Adam Sandler deserves credit for being angry that a culture he grew up knowing pleasures from, has essentially been demarcated subsequently as something you can only bring up with shame. The really quite wonderful Grosse Pointe Blank is, however, an indication of this unfair pattern – the 80s were Reagan and aids, a time to get trapped in. Well, in truth, so it was – it was a period where society seemed mostly interested in abandoning its dependents and building remove so to not hear their complaint (bang on, Risky Business and Breakfast Club). The kinds of things we were offered to take pleasure from showed what growing up in that decade did to our preferences – I’m sorry, but though Vanilla Ice, Mustang 5.0s, gloomy uterine strip clubs did please for seeming to grant us access to black culture, powerhouse prowess, the illicit, something is off with you in retrospect if you can’t see that the main reason to now stand up for them is because they once meant something to kids. The kids who grew up with them may rightfully still feel better provisioned than today’s, and I think they are, but this is only because things have just become more scrutinized, tightened up.

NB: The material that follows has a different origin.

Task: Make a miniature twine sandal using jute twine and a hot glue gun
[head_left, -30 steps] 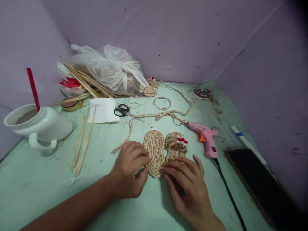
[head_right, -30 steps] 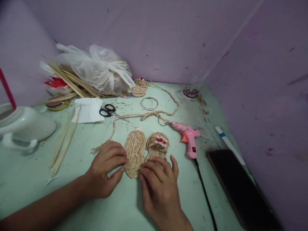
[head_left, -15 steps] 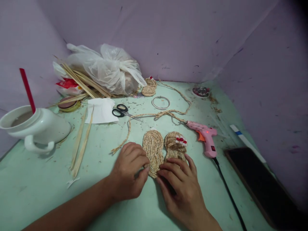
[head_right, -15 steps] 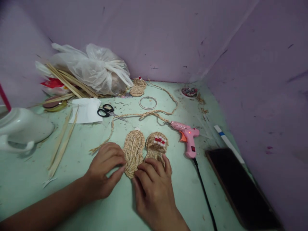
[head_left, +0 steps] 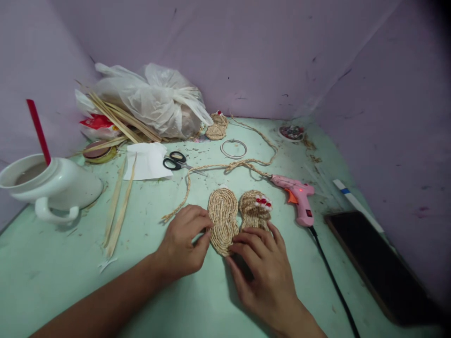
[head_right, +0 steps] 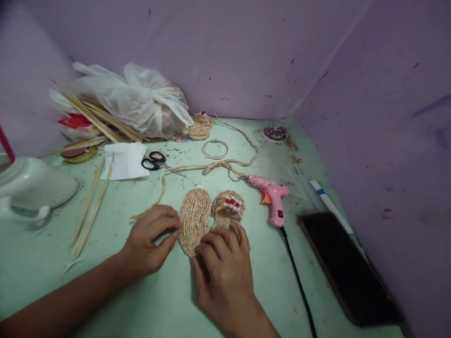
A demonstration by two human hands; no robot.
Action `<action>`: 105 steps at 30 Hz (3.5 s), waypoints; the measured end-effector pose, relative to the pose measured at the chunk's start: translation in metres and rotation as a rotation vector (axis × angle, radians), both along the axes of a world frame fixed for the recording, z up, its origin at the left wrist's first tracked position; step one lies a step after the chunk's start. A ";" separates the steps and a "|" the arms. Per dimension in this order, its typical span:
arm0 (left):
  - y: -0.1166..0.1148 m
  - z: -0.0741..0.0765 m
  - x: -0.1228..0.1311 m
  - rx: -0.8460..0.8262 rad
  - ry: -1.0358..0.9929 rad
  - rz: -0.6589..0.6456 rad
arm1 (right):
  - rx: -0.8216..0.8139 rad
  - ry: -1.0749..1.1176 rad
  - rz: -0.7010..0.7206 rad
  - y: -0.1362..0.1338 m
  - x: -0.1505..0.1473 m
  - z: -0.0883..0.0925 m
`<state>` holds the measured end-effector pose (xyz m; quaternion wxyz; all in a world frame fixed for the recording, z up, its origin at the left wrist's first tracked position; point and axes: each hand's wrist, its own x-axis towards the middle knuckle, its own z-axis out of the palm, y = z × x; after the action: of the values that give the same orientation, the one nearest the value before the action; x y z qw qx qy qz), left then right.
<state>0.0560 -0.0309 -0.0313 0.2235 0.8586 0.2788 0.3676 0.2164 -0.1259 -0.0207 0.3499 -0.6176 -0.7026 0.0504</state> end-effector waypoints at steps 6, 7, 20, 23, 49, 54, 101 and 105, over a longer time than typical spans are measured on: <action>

But I did still enjoy Vanilla Ice, I did still know awe at the power of the 5.0s, I was excited by the sense of realm-transgression offered in the strip club; and I thought when we turned away from those we began to feel guilty about taking enjoyment from, kicked them while they were down so that we could feel for awhile like we were in charge, it was an indication of the extent of the damage we’d incurred. We abandoned our stars hard, near encouraging them to suicide themselves so to not trail us through our lives. Sandler bravely stands up for them, and is trying to use his Hollywood power to encourage a safe-zone whereby we can do something about this period so many of us grew up in other than flee it, and feel cool for doing so. With the considerable help of his work, the pieces come back into view, and you’re not going to be allowed to say, simply, “God, did we really grow up with that?,” a response that has for subsequent decades shortchanged us the ability to really reflect and engage with the past that determined much of our adult selves. It’s become time for Sandler’s long, aggressively appreciative engagement with it. You need not only to hear of Vanilla Ice again, know that he survived his suicide-attempts and is occupied fruitfully making homes, but spend part of an evening with him, even if just to allow you the slow goodbye someone who was once (he was, assholes, don’t deny it) a meaningful part of yours deserves.

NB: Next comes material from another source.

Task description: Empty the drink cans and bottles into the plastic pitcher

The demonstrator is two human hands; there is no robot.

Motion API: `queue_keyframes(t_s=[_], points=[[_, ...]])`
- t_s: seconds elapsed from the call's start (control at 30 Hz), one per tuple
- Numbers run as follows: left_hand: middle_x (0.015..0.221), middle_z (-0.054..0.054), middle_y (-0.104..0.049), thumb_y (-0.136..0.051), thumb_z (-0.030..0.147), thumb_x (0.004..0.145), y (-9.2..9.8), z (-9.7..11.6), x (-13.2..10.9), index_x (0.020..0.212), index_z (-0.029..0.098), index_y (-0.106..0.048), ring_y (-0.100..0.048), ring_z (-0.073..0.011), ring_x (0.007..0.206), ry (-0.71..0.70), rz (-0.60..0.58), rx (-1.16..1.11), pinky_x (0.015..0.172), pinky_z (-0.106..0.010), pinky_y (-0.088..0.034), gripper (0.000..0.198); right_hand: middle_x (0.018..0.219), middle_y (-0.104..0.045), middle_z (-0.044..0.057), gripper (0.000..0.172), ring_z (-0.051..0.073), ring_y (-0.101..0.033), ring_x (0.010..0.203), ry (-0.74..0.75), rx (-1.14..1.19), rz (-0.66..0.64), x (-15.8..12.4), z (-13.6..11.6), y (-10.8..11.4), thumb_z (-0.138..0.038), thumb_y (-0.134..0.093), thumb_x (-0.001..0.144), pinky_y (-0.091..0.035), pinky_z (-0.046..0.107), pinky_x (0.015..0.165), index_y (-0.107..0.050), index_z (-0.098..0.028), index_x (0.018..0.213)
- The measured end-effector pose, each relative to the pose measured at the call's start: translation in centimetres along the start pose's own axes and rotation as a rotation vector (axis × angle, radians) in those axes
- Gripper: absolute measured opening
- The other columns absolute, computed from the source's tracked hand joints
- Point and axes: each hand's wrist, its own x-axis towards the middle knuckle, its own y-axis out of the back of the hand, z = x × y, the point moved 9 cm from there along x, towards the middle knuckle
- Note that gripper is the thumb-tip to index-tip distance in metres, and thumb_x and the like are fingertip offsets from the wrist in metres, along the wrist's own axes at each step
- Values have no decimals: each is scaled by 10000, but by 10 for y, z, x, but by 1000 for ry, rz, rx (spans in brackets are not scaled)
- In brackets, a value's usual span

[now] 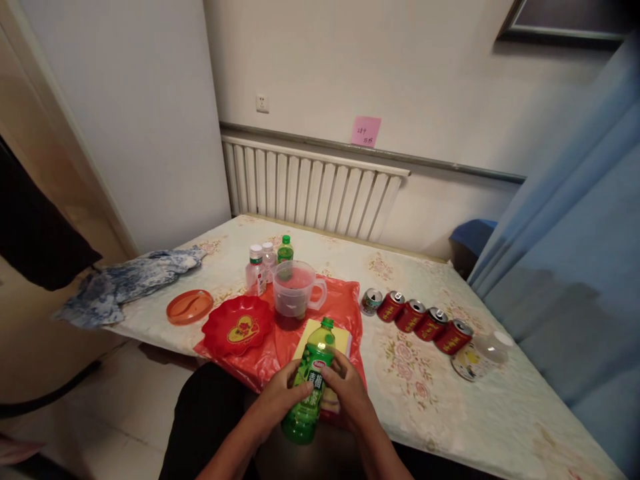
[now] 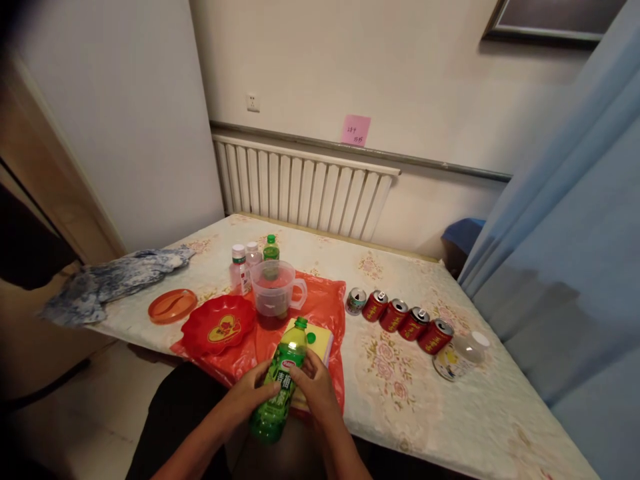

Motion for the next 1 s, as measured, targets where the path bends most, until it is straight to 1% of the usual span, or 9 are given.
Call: queue_keyframes(t_s=[0.1, 0.2, 0.27, 0.37, 0.5, 0.6, 0.7, 0.83, 1.0], points=[[1042, -77, -698, -742, 470, 721, -5, 4, -2, 1164, 156, -578, -633, -258, 1012, 6, -8, -73, 852, -334, -485, 568, 1191, -691, 104, 592, 305, -638, 1112, 12, 6, -26, 0, 0, 1, -448, -795, 698, -514, 434, 934, -612, -200, 1203], [1029, -80, -699, -751, 488, 714, -9, 6, -2, 1159, 148, -579, -642, -252, 988, 2, -19, -108, 820, -319, -485, 585, 1220, -678, 104, 585, 300, -629, 1126, 20, 20, -47, 0, 2, 1, -429, -792, 702, -499, 434, 951, -607, -202, 1209], [1012, -77, -700, -755, 499, 708, -10, 6, -2, 1154, 145, -585, -645, -247, 968, 8, -18, -109, 797, -309, -484, 594, 1201, -686, 103, 581, 302, -629, 1125, 16, 26, -50, -1, 3, 0, -427, -796, 693, -500, 433, 947, -612, -201, 1196], [992, -74, -699, -755, 494, 713, -12, 7, -4, 1143, 141, -597, -646, -235, 937, 25, -19, -111, 774, -298, -480, 579, 1165, -700, 106, 582, 305, -639, 1101, 2, 21, -33, -2, 3, 0, -433, -804, 678, -511, 430, 922, -619, -198, 1176], [1009, -79, -695, -727, 498, 742, -18, 10, -7, 1147, 137, -599, -652, -220, 906, 41, -67, -139, 766, -296, -484, 557, 1141, -709, 108, 596, 296, -645, 1084, -6, 7, 10, -3, 2, 3, -435, -817, 658, -512, 410, 917, -620, -191, 1164], [1056, -80, -687, -732, 442, 744, -20, 10, -9, 1167, 143, -588, -649, -219, 936, 53, -93, -161, 800, -305, -487, 538, 1138, -709, 108, 596, 293, -644, 1090, -5, 8, 21, -4, 3, 5, -444, -810, 665, -512, 404, 917, -616, -189, 1167], [1059, -68, -690, -759, 353, 701, -18, 6, -8, 1185, 158, -576, -644, -225, 963, 84, -79, -154, 809, -308, -488, 553, 1129, -711, 109, 601, 297, -646, 1090, -3, 10, 19, -4, 3, 5, -453, -812, 661, -509, 419, 925, -611, -189, 1161], [1014, -56, -700, -733, 289, 681, -14, 2, -6, 1162, 154, -586, -647, -220, 933, 97, -36, -95, 771, -293, -484, 520, 1129, -713, 114, 608, 307, -642, 1101, -5, 3, 18, -5, 4, 5, -451, -819, 654, -498, 447, 945, -610, -188, 1161], [925, -39, -703, -677, 237, 670, -12, 6, -6, 1082, 141, -605, -643, -201, 854, 83, 5, -6, 723, -279, -480, 429, 1142, -711, 118, 608, 305, -643, 1098, 13, -18, 15, -4, 5, 7, -440, -822, 650, -488, 455, 961, -618, -190, 1164]])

But it’s never time to believe that this period did not ultimately shortchange us. It did. It became cool to pick on anybody who could remind us of our father-shortchanged (80s were the time for divorce, and I don't remember seeing my dad all that much -- did you?), mother-overwhelmed selves – gays in particular. I do appreciate that this film was made out of truly righteous anger at what is always denied when we talk about teachers sexually preying on their students – specifically, that this was a dream near every male student had, which shouldn’t have become something which can’t be mentioned lest you be made to seem to have given excuse for rampant human victimization everywhere. But it’s not so cool to suggest that maybe there was something right about young men’s fear of gay culture as well. Think about it, the right of young men not to be ashamed of their fantasies is stuck up for by someone with the formidableness – Sandler – to show he knows something about the charms of mature love – Saran Sarandon and Adam Sandler together mostly ends up communicating the beauty of an erroneous but still well-watched pair. It is stuck up for by someone with the formidableness to argue that what kids need badly is more attendance; and to convey the pleasure to both parties that come from this with convincing honesty – there’s not, as there more than sometimes is with Wes Anderson, any coveting of the lost-look, the apartness, being abandoned is often pictured as giving you. Alone, his kid isn't centered enough to sufficiently stand up for himself -- and that's about right.
But it is also stuck up for by someone who shows you another coupling society sees as a crime, and aggressively supports its judgment – bother-sister incest. The two involved somehow, but still appropriately, become the good-looking people, the kind that scared the insecure 80s boys of the sort who burrowed into Dungeons and Dragons dens, forestalling meaningful self-development, went to strip clubs because it brought women down to essentials you could handle, were the first to join in on dissing “the fags,” Mili Vanilli. They become the kind of people who readily picked on us, but whom we might imagine actually picking on, if they could somehow be tipped over into a category of priss for their liking, say, jazz dance (they wore pink Ralph Lauren, so to ignorant us, plausible enough), if they could be made to seem -- gay.
This is a shameful aspect to this movie. There were a couple parts in it that drove a few people in the audience to pick up and leave; but even at their worst the fact that so much of Sandler’s main point deserves respect, and because he has cast some of the more empathic, more good, SNL members of times past in this movie (Ana Gasteyer in particular), I worked my way through them – but are you really okay with the stripper blowjob scene?, can you honestly say the girl giving the blowjob didn’t exist in this movie to play the part of the insecure youth who is outmatched and overwhelmed by someone older -- specifically here by the stripper matriarch -- and then used by men at will, so that while one insecure youth is redeemed in this film, another is sacrificed? did the 80-year-old’s sexual advance, ostensbily about some other thing redeemed, not still remind you of the shower scene of the Shining? But if Sandler endorses what are in fact true offenses, unable to recognize them simply as bad because they happened to also be discredited at a time when society was cruelly concerned to make young men feel suspect about themselves, their inherent inclinations, what they did to shore up some sense of themselves as strong, as in charge, rather than perennially preyed upon, I’m sorry, but I’m turning on him hard. It won’t be about abandonment, but about communicating to him that he is now just as much picking on people himself.
One last thing, did Sandler know by choosing to make his character the one who drove the 5.0, leaving ostensibly redeemed Vanilla Ice to the passenger seat, in the context of macho he thereby shamed him. One wonders if part of his purpose in redeeming people everyone else seems bent on denying, is that thereby they become his doll collection, all his own to play with.